(Beginning of Record excerpts)
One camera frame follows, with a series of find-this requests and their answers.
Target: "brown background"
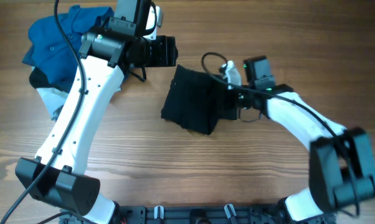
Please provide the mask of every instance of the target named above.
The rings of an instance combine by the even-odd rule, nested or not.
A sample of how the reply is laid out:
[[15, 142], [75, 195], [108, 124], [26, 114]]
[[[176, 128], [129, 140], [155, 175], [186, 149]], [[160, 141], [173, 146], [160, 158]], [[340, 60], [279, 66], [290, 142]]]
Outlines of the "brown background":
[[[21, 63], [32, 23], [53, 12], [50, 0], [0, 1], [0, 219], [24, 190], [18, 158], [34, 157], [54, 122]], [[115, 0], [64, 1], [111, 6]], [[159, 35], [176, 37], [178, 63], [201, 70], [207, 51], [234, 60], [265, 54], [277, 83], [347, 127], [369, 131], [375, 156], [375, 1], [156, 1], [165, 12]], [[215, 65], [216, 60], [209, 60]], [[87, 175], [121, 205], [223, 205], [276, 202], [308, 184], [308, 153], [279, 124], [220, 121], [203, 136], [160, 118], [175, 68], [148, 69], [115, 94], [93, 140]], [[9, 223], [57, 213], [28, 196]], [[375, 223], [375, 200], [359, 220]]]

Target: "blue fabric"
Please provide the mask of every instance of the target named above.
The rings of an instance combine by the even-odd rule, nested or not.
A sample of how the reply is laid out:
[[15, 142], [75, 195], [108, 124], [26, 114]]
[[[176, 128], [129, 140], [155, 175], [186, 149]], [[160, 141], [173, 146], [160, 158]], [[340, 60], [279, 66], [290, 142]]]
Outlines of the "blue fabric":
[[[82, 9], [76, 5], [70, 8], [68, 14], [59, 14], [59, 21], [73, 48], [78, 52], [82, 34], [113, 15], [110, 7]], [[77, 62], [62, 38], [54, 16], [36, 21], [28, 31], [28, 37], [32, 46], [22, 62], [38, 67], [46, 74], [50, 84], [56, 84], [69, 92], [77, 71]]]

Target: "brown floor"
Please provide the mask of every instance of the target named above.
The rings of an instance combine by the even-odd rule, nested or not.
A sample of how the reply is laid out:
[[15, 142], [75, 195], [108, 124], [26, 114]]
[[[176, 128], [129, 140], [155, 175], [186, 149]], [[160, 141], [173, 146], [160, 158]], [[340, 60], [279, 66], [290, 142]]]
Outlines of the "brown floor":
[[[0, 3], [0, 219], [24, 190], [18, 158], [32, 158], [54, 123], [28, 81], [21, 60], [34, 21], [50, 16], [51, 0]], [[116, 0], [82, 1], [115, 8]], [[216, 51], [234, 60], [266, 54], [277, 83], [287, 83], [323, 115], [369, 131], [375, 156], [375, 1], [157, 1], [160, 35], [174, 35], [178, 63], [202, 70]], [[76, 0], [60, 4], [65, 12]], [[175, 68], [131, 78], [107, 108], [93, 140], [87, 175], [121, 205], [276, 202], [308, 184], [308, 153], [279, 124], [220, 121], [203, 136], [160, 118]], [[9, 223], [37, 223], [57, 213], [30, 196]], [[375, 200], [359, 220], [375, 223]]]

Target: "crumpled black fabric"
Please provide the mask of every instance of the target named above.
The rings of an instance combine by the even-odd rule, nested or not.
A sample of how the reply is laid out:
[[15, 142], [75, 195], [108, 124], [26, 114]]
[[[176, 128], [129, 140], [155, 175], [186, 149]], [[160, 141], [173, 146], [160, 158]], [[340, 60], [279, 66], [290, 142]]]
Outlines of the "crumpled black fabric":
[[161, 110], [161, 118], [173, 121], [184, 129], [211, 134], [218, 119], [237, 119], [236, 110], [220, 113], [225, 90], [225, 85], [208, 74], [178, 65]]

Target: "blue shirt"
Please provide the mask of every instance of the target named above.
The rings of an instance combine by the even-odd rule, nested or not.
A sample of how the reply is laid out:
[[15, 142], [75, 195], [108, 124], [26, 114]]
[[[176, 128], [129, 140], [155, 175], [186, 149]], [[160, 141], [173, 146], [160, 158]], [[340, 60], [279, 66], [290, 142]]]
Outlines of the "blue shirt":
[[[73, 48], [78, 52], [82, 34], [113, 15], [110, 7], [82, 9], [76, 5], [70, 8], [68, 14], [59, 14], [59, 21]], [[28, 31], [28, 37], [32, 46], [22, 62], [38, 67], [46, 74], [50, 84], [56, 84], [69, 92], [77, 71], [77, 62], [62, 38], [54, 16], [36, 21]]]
(End of Record excerpts)
What needs to be done: Transcribe each entry above without alteration, but keep the pictures out.

Exercise result:
One camera frame follows, with a series of find-this requests and their answers.
Target: "brown background"
Please provide the mask of every instance of the target named above.
The rings of an instance combine by the even-odd rule, nested or not.
A sample of how the reply is laid out:
[[15, 142], [75, 195], [108, 124], [26, 114]]
[[[176, 128], [129, 140], [155, 175], [186, 149]], [[160, 141], [173, 146], [160, 158]], [[340, 60], [279, 66], [290, 142]]]
Outlines of the "brown background":
[[[21, 63], [32, 23], [53, 12], [50, 0], [0, 1], [0, 219], [24, 190], [18, 158], [34, 157], [54, 122]], [[115, 0], [64, 1], [111, 6]], [[159, 35], [176, 37], [178, 63], [201, 70], [207, 51], [234, 60], [265, 54], [277, 83], [347, 127], [369, 131], [375, 156], [375, 1], [156, 1], [165, 12]], [[215, 65], [216, 60], [209, 60]], [[87, 175], [121, 205], [223, 205], [276, 202], [308, 184], [308, 153], [279, 124], [220, 121], [203, 136], [160, 118], [175, 68], [148, 69], [115, 94], [93, 140]], [[9, 223], [57, 213], [28, 196]], [[375, 223], [375, 200], [359, 220]]]

Target: "blue fabric"
Please provide the mask of every instance of the target named above.
The rings of an instance combine by the even-odd rule, nested or not.
A sample of how the reply is laid out:
[[15, 142], [75, 195], [108, 124], [26, 114]]
[[[176, 128], [129, 140], [155, 175], [186, 149]], [[160, 141], [173, 146], [160, 158]], [[340, 60], [279, 66], [290, 142]]]
Outlines of the "blue fabric":
[[[82, 9], [76, 5], [70, 8], [68, 14], [59, 14], [59, 21], [73, 48], [78, 52], [82, 34], [113, 15], [110, 7]], [[77, 62], [62, 38], [54, 16], [36, 21], [28, 31], [28, 37], [32, 46], [22, 62], [38, 67], [46, 74], [50, 84], [56, 84], [69, 92], [77, 71]]]

Target: "brown floor"
Please provide the mask of every instance of the target named above.
The rings of an instance combine by the even-odd rule, nested or not.
A sample of how the reply is laid out:
[[15, 142], [75, 195], [108, 124], [26, 114]]
[[[176, 128], [129, 140], [155, 175], [186, 149]], [[160, 141], [173, 146], [160, 158]], [[340, 60], [279, 66], [290, 142]]]
Outlines of the "brown floor":
[[[0, 3], [0, 219], [24, 190], [18, 158], [32, 158], [54, 123], [28, 81], [21, 60], [34, 21], [50, 16], [51, 0]], [[116, 0], [82, 1], [115, 8]], [[216, 51], [234, 60], [266, 54], [277, 83], [287, 83], [323, 115], [369, 131], [375, 156], [375, 1], [157, 1], [160, 35], [174, 35], [178, 63], [202, 70]], [[76, 0], [60, 4], [65, 12]], [[175, 68], [131, 78], [107, 108], [93, 140], [87, 175], [121, 205], [276, 202], [308, 184], [308, 153], [279, 124], [220, 121], [203, 136], [160, 118]], [[9, 223], [37, 223], [57, 213], [30, 196]], [[375, 200], [359, 220], [375, 223]]]

Target: "crumpled black fabric"
Please provide the mask of every instance of the target named above.
The rings of an instance combine by the even-odd rule, nested or not.
A sample of how the reply is laid out:
[[15, 142], [75, 195], [108, 124], [26, 114]]
[[[176, 128], [129, 140], [155, 175], [186, 149]], [[160, 141], [173, 146], [160, 158]], [[340, 60], [279, 66], [290, 142]]]
Outlines of the "crumpled black fabric":
[[161, 110], [161, 118], [173, 121], [184, 129], [211, 134], [218, 119], [237, 119], [236, 110], [220, 113], [225, 90], [225, 85], [208, 74], [178, 65]]

Target: "blue shirt"
Please provide the mask of every instance of the target named above.
The rings of an instance combine by the even-odd rule, nested or not.
A sample of how the reply is laid out:
[[15, 142], [75, 195], [108, 124], [26, 114]]
[[[176, 128], [129, 140], [155, 175], [186, 149]], [[160, 141], [173, 146], [160, 158]], [[340, 60], [279, 66], [290, 142]]]
Outlines of the "blue shirt":
[[[73, 48], [78, 52], [82, 34], [113, 15], [110, 7], [82, 9], [76, 5], [70, 8], [68, 14], [59, 14], [59, 21]], [[28, 31], [28, 37], [32, 46], [22, 62], [38, 67], [46, 74], [50, 84], [56, 84], [69, 92], [77, 71], [77, 62], [62, 38], [54, 16], [36, 21]]]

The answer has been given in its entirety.